In late 2024, it was confirmed that StealC improvement remained very lively, with its builders including a bypassing mechanism for Chrome’s ‘App-Sure Encryption’ cookie-theft defenses, permitting the “regeneration” of expired cookies for hijacking Google accounts.
New in newest model
Model 2 (and later) was introduced in March 2025. In response to Zscaler’s evaluation, it brings the next main enhancements:
- Payload supply enhancements with assist for EXE recordsdata, MSI packages, and PowerShell scripts, and configurable payload triggering.
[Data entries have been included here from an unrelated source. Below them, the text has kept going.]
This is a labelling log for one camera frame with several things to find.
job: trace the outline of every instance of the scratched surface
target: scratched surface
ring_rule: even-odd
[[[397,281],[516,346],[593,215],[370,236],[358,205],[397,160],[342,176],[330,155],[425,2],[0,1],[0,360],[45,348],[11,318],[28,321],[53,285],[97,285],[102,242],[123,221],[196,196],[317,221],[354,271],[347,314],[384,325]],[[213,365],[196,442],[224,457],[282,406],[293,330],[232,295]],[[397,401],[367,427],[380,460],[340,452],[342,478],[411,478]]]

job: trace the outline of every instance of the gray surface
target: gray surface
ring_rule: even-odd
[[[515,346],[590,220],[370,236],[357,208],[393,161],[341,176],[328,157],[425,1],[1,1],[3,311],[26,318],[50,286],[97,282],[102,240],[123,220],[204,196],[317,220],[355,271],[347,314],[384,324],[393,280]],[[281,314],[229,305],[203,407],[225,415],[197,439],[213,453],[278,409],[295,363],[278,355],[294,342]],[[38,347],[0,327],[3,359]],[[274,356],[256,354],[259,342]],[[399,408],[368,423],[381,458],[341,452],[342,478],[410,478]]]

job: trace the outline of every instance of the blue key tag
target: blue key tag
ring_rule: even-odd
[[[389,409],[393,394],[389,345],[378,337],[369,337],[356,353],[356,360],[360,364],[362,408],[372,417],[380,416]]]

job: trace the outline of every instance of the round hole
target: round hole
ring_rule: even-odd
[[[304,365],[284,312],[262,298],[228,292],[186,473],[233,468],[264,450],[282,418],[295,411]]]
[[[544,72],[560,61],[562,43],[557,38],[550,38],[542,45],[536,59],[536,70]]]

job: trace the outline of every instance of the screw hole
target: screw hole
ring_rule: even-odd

- RC4 encryption was added for code strings and command-and-control (C2) communications, with random parameters in C2 responses for higher evasion.
- Structure and execution enhancements with new payloads compiled for 64-bit methods, resolving API capabilities dynamically at runtime, and introducing a self-deletion routine.
- New embedded builder that enables operators to generate new StealC builds utilizing templates and customized information theft guidelines.
- Added Telegram bot assist for real-time alerts to operators.
- Added functionality to screenshot the sufferer’s desktop with multi-monitor assist.
Supply: Zscaler
Nonetheless, aside from the function additions, there have additionally been some notable removals, just like the anti-VM checks and DLL downloading/execution.
These may point out an effort to make the malware leaner, however they might even be collateral injury from main code rework and could possibly be re-introduced in higher type in future variations.
Supply: Zscaler
In the newest assaults seen by Zscaler, StealC was deployed by Amadey, a separate malware loader, although completely different operators may differentiate the supply strategies or assault chains.
To guard your information from info-stealer malware, keep away from storing delicate info in your browser for comfort, use multi-factor authentication to guard your accounts, and by no means obtain pirated or different software program from obscure sources.
Primarily based on an evaluation of 14M malicious actions, uncover the highest 10 MITRE ATT&CK methods behind 93% of assaults and the right way to defend in opposition to them.